You and your friends here on the Dally are the true bloggers, I think. I just play around at it. Funny how I started blogging so my family & friends in the Midwest could follow our adventures…but most of them don’t, and I ended up blogging for myself. I like the reflection it induces and the memories invoked when reading past postings.

Doubtless, one of the greatest benefits of this migratory life Paul & I live is meeting people like you and your family who are allies in the quest for a better world. As a faithful Dally reader, I’ve “met” and appreciate the regular and occasional commentators here who teach me so much and do it with such wit. I’m grateful to them also.

eProf: The Border Patrol agents have told me they realize that 90% of the people they apprehend and return are people who pose no threat to our nation. But I can't blame the B.P./ICE/etc. Policymakers have abdicated their responsibility to reform immigration law to conform to our present reality.

Dada said...

I truly believe there's something beyond our perceptions: call it a collective unconsciousness, noosphere, or morphogenetic field. Or call it "God," whatever. But as an agnostic, I think there exists something. I'll try to relate two recent "coincidences" or synchronicities, one pertaining to today's blog containing links to Border Explorer's link.

The first, which is totally irrelevant to this thread, has to do with the ABC program recently discovered (after cancelling our satellite service), "The View." It helps get us through our morning kitchen routine of breakfast, dishes, etc. Watching Whoopy Goldberg, its moderator, and Mrs. Dada and I wondering about her relationships. That was answered for us in today's newspaper's USA Weekend.

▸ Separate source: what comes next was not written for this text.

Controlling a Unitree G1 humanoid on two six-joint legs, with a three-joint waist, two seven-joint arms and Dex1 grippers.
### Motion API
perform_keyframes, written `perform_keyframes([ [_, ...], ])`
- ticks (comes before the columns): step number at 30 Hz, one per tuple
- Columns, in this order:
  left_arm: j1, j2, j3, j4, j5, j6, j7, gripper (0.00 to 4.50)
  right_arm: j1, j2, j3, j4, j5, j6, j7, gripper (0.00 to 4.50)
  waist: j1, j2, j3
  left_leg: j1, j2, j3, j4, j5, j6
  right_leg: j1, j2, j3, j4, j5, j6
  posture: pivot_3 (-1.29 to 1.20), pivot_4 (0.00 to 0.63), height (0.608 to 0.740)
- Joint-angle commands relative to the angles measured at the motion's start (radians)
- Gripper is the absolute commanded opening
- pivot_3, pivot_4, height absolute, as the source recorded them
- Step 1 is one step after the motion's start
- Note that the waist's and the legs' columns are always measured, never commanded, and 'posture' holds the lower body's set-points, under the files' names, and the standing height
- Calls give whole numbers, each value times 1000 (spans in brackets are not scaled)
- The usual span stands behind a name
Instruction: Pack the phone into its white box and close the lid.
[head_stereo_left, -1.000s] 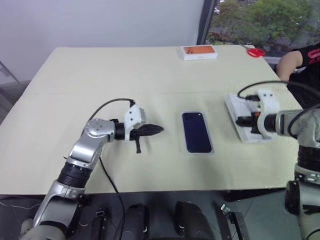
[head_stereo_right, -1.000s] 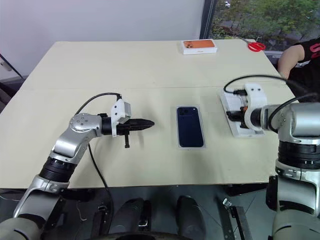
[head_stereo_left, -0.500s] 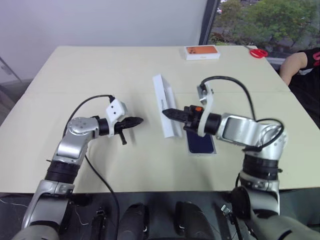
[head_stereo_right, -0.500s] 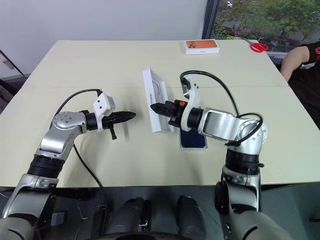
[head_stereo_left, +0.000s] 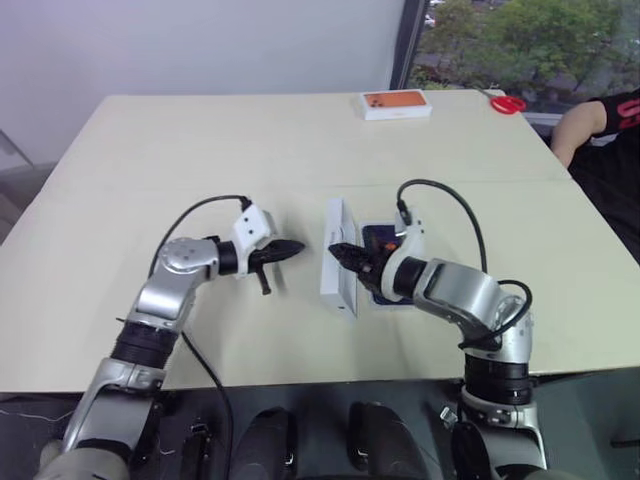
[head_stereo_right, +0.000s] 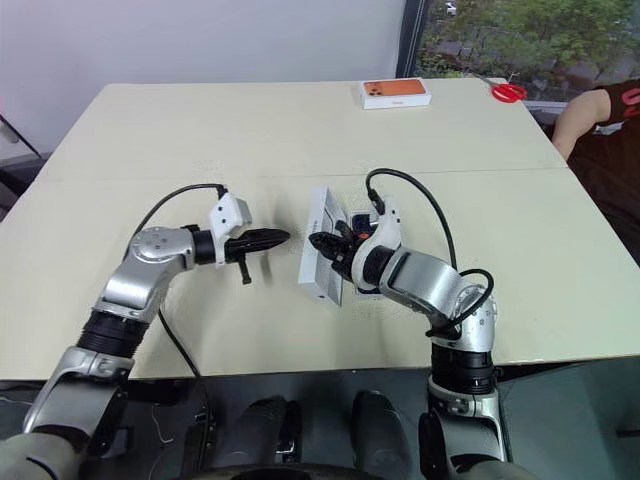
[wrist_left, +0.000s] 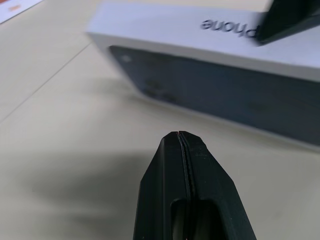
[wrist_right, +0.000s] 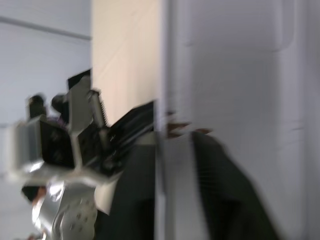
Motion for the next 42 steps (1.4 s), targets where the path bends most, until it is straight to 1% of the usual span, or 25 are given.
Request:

The other has to do with this post and referencing BE's visit to the Columbus--Palomas area I linked to.

Well, shortly there after, we received a "Yahoo groups" e-mail from the Columbus-village group concerning recent violence along the border, specifically Palomas just across the border from Columbus.

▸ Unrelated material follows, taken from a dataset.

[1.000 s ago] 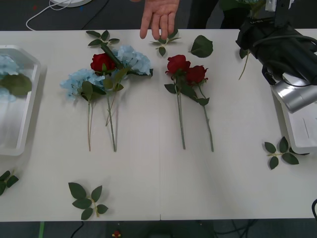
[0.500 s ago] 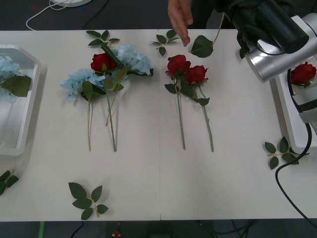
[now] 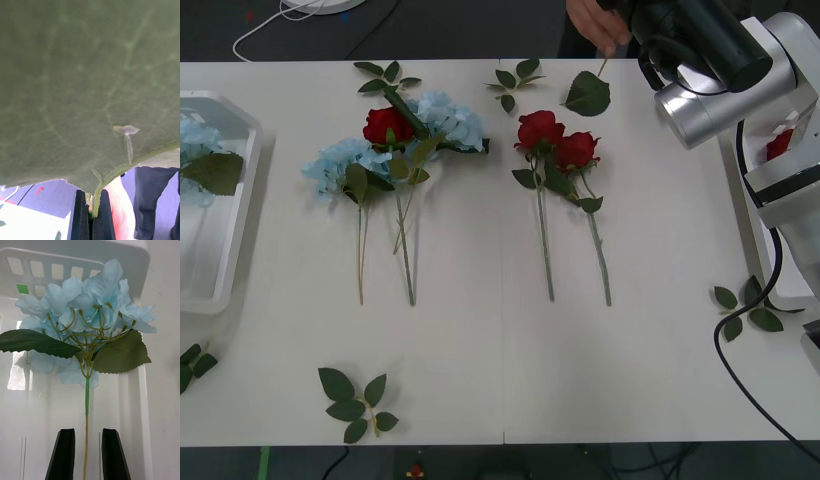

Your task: Place the red flowers into the right box and the blue flowers into the left box. If a person shows an open palm, hand one flower to the person first, then continue sorting.

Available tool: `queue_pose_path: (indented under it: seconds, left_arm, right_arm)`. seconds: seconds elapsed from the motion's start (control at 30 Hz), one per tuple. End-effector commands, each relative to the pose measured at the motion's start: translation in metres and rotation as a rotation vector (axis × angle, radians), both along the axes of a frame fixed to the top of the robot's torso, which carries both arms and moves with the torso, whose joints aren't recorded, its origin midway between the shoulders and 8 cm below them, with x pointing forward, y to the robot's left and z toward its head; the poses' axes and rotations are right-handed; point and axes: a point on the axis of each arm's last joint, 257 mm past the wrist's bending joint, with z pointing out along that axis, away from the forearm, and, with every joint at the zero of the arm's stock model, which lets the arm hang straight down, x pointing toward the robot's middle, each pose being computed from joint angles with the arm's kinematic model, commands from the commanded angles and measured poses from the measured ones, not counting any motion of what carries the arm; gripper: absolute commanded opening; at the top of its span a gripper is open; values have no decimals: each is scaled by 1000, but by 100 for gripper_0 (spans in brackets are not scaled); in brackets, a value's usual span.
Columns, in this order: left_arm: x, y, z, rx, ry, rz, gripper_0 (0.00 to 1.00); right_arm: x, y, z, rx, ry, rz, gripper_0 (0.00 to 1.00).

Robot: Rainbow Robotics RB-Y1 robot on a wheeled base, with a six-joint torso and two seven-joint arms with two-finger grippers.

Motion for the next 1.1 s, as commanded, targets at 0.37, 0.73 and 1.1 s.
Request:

Never taking anything for just "coincidence" anymore, I had to follow the Yahoo link. While I haven't finished reading it yet--there are a number of entries there, I quote from one of the following links

"Juárez has seen more than 200 murders since the beginning of the year. More than 2,000 Mexican troops are now patrolling the city of 1.3 million.

"Palomas was recently left lawless after its remaining police officers abandoned their jobs and the police chief sought political asylum in the United States."

This is nothing BE isn't aware of. She's blogged about it. Yet there exists this very real problem that now sees those thousands of Mexican troops patrolling the streets of Juarez just across the US border in attempt to control the violence being facilitated from where - THE USA! - by arms dealers trying to profit off the misery of the warfare they are encouraging just across our border.

But then, if you think about it, what's wrong with amateur capitalists trying to profit from doing the same things their US government does everyday globally?

(Footnote or two: Eprof... didn't make the walk today. That's because editor Sam's babysitting two greyhounds over the weekend. I volunteered to help him. Mrs. Dada and I flipped a coin - I lost - she went.

And as for BE's kind comments herein, she is being modest. It is Mrs. Dada and I who are learning from more and more from her and Paul, her husband, everytime we meet them. But thank you, BE, for your graciousness. You truly are modest!)

D.K. Raed said...

I am very thankful that people like Border Explorer exist & do so much good in the world. From my yrs in San Diego, I know of the hard cruelty the immigrants face. When the fences were installed there, it didn't stop the crossers, they just moved further east into the badlands where crossing can equal death. When citizens tried to set up water & food stations along known routes, way out in the harshest deserts, they were removed by the authorities. Many people died. I don't know what good solution might ultimately be attained, but I think it might entail border communities, on both sides, becoming a kind of state unto themselves, a kind of international free zone. OK, that might just push the borders a little further north & south, but that's not a bad thing. Who knows, maybe eventually the borders would be pushed so far north & south as to become non-existent. I can always hope!